• Problem details: Every entry below must appear again, exactly as written.

BEGIN Input data

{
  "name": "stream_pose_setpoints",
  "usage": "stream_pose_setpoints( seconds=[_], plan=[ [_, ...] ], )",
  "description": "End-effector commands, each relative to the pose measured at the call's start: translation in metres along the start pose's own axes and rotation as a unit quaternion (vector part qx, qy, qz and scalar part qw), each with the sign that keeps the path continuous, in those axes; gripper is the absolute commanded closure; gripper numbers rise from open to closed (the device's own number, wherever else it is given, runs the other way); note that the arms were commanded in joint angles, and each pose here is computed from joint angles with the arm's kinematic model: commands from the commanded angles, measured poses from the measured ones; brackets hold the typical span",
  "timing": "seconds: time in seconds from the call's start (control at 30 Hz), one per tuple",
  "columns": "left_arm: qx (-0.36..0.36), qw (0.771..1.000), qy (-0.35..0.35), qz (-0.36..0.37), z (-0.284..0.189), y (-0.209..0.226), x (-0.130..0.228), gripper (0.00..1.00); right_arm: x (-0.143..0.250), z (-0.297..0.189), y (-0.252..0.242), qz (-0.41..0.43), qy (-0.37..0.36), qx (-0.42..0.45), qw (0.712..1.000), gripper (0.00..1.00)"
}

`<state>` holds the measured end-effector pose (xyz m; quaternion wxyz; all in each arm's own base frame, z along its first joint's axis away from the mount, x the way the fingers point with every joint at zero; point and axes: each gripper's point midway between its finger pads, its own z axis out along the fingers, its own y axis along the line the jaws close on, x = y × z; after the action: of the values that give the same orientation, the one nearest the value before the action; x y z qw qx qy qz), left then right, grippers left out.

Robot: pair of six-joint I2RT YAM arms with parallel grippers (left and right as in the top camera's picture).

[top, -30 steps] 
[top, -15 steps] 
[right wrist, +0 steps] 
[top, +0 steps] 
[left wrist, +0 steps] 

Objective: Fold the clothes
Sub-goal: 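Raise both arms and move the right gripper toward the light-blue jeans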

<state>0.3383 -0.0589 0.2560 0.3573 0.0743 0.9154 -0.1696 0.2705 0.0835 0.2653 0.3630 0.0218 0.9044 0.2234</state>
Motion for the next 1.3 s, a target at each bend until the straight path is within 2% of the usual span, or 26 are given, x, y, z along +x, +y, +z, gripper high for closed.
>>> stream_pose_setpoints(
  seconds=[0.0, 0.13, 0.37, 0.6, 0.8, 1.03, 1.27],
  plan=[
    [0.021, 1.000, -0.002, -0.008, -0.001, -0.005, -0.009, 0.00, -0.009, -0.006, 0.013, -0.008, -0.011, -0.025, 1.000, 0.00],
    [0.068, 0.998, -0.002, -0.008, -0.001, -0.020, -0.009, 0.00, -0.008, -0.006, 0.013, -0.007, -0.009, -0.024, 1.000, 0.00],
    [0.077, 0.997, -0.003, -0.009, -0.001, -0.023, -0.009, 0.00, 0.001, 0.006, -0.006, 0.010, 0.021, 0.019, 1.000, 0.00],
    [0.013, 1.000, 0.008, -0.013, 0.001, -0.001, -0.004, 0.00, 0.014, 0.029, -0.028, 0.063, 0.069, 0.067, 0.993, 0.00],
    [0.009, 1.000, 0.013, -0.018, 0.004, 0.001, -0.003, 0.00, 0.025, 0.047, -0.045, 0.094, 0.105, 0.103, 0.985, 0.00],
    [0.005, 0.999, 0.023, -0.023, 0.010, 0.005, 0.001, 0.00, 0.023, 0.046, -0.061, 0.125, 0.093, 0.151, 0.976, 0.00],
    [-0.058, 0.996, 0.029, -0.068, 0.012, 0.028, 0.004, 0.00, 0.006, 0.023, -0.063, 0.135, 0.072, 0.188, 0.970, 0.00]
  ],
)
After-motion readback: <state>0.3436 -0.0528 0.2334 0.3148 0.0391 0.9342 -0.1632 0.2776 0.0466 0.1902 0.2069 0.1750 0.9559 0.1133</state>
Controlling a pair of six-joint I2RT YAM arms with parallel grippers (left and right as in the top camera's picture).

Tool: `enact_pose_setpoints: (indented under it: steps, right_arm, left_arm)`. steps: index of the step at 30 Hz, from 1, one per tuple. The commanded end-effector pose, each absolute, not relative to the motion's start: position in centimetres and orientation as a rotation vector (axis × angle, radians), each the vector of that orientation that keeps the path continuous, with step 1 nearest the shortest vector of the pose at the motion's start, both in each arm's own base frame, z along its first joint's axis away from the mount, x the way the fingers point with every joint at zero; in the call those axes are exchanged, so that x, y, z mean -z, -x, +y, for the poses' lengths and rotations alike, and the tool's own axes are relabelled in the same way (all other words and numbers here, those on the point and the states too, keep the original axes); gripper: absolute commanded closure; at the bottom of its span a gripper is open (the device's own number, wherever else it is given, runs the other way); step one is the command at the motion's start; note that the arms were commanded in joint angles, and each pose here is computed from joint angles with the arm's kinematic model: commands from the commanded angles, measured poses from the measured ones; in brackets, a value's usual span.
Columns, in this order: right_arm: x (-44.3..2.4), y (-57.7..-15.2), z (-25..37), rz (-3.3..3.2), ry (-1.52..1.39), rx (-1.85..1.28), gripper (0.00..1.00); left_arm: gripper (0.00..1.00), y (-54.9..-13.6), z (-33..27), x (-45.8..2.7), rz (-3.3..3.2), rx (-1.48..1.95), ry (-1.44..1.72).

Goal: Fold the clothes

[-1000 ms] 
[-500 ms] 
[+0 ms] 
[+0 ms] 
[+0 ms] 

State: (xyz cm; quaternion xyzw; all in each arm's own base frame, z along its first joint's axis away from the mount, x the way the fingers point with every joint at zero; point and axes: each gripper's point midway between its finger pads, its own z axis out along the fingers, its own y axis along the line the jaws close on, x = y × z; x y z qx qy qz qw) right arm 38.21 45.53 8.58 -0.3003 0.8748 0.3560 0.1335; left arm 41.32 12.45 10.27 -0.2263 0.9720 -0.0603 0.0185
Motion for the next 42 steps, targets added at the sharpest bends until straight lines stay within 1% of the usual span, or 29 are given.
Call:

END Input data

• Response to this task:
{
  "name": "stream_pose_setpoints",
  "usage": "stream_pose_setpoints( seconds=[_], plan=[ [_, ...] ], )",
  "description": "End-effector commands, each relative to the pose measured at the call's start: translation in metres along the start pose's own axes and rotation as a unit quaternion (vector part qx, qy, qz and scalar part qw), each with the sign that keeps the path continuous, in those axes; gripper is the absolute commanded closure; gripper numbers rise from open to closed (the device's own number, wherever else it is given, runs the other way); note that the arms were commanded in joint angles, and each pose here is computed from joint angles with the arm's kinematic model: commands from the commanded angles, measured poses from the measured ones; brackets hold the typical span",
  "timing": "seconds: time in seconds from the call's start (control at 30 Hz), one per tuple",
  "columns": "left_arm: qx (-0.36..0.36), qw (0.771..1.000), qy (-0.35..0.35), qz (-0.36..0.37), z (-0.284..0.189), y (-0.209..0.226), x (-0.130..0.228), gripper (0.00..1.00); right_arm: x (-0.143..0.250), z (-0.297..0.189), y (-0.252..0.242), qz (-0.41..0.43), qy (-0.37..0.36), qx (-0.42..0.45), qw (0.712..1.000), gripper (0.00..1.00)"
}

`<state>` holds the measured end-effector pose (xyz m; quaternion wxyz; all in each arm's own base frame, z along its first joint's axis away from the mount, x the way the fingers point with every joint at zero; point and axes: each gripper's point midway between its finger pads, its own z axis out along the fingers, its own y axis along the line the jaws close on, x = y × z; after the action: of the values that give the same orientation, the one nearest the value before the action; x y z qw qx qy qz), left then right, grippers left out.

Robot: pair of six-joint I2RT YAM arms with parallel grippers (left and right as in the top camera's picture).

[top, -30 steps] 
[top, -15 steps] 
[right wrist, +0 steps] 
[top, +0 steps] 
[left wrist, +0 steps] 

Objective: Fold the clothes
Sub-goal: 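Raise both arms and move the right gripper toward the light-blue jeans
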
<state>0.3383 -0.0589 0.2560 0.3573 0.0743 0.9154 -0.1696 0.2705 0.0835 0.2653 0.3630 0.0218 0.9044 0.2234</state>
Motion for the next 1.3 s, a target at each bend until the straight path is within 2% of the usual span, or 26 are given, x, y, z along +x, +y, +z, gripper high for closed.
>>> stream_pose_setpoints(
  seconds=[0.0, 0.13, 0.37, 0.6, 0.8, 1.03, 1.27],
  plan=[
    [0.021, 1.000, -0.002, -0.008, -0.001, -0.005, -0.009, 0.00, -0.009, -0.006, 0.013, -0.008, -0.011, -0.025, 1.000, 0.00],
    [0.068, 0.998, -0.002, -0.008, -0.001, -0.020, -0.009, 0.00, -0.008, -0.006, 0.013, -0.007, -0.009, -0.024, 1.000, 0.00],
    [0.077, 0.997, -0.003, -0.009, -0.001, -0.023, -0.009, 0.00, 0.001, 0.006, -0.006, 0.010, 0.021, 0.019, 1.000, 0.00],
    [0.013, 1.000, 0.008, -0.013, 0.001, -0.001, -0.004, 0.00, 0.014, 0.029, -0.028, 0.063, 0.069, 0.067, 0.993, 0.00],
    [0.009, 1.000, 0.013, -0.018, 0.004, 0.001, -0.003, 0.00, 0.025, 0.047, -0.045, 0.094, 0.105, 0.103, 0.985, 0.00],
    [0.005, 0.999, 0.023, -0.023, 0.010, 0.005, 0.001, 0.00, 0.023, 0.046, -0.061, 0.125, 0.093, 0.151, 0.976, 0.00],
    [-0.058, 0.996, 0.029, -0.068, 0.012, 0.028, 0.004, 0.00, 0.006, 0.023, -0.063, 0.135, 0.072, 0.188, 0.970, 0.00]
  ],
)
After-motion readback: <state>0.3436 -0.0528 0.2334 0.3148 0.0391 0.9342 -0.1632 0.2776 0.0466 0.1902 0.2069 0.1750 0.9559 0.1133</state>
Controlling a pair of six-joint I2RT YAM arms with parallel grippers (left and right as in the top camera's picture).

Tool: `enact_pose_setpoints: (indented under it: steps, right_arm, left_arm)`. steps: index of the step at 30 Hz, from 1, one per tuple. The commanded end-effector pose, each absolute, not relative to the motion's start: position in centimetres and orientation as a rotation vector (axis × angle, radians), each the vector of that orientation that keeps the path continuous, with step 1 nearest the shortest vector of the pose at the motion's start, both in each arm's own base frame, z along its first joint's axis away from the mount, x the way the fingers point with every joint at zero; in the call those axes are exchanged, so that x, y, z mean -z, -x, +y, for the poses' lengths and rotations alike, and the tool's own axes are relabelled in the same way (all other words and numbers here, those on the point and the states too, keep the original axes); gripper: absolute commanded closure; at the bottom of its span a gripper is open (the device's own number, wherever else it is given, runs the other way); step one is the command at the motion's start; note that the arms were commanded in joint angles, and each pose here is computed from joint angles with the arm's kinematic model: commands from the commanded angles, measured poses from the measured ones; in brackets, a value's usual span.
Columns, in this order: right_arm: x (-44.3..2.4), y (-57.7..-15.2), z (-25..37), rz (-3.3..3.2), ry (-1.52..1.39), rx (-1.85..1.28), gripper (0.00..1.00); left_arm: gripper (0.00..1.00), y (-54.9..-13.6), z (-33..27), x (-45.8..2.7), rz (-3.3..3.2), rx (-1.48..1.95), ry (-1.44..1.72).

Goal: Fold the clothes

[-1000 ms] 
[-500 ms] 
[+0 ms] 
[+0 ms] 
[+0 ms] 

State: (xyz cm; quaternion xyzw; all in each arm's own base frame, z along its first joint's axis away from the mount, x the way the fingers point with every joint at zero; point and axes: each gripper's point midway between its finger pads, its own z axis out along the fingers, its own y axis along the line the jaws close on, x = y × z; x y z qx qy qz qw) right arm 38.21 45.53 8.58 -0.3003 0.8748 0.3560 0.1335; left arm 41.32 12.45 10.27 -0.2263 0.9720 -0.0603 0.0185
Motion for the next 42 steps, targets added at the sharpest bends until straight lines stay within 1% of the usual span, or 29 are given.
Call:

This completes the response to the exercise.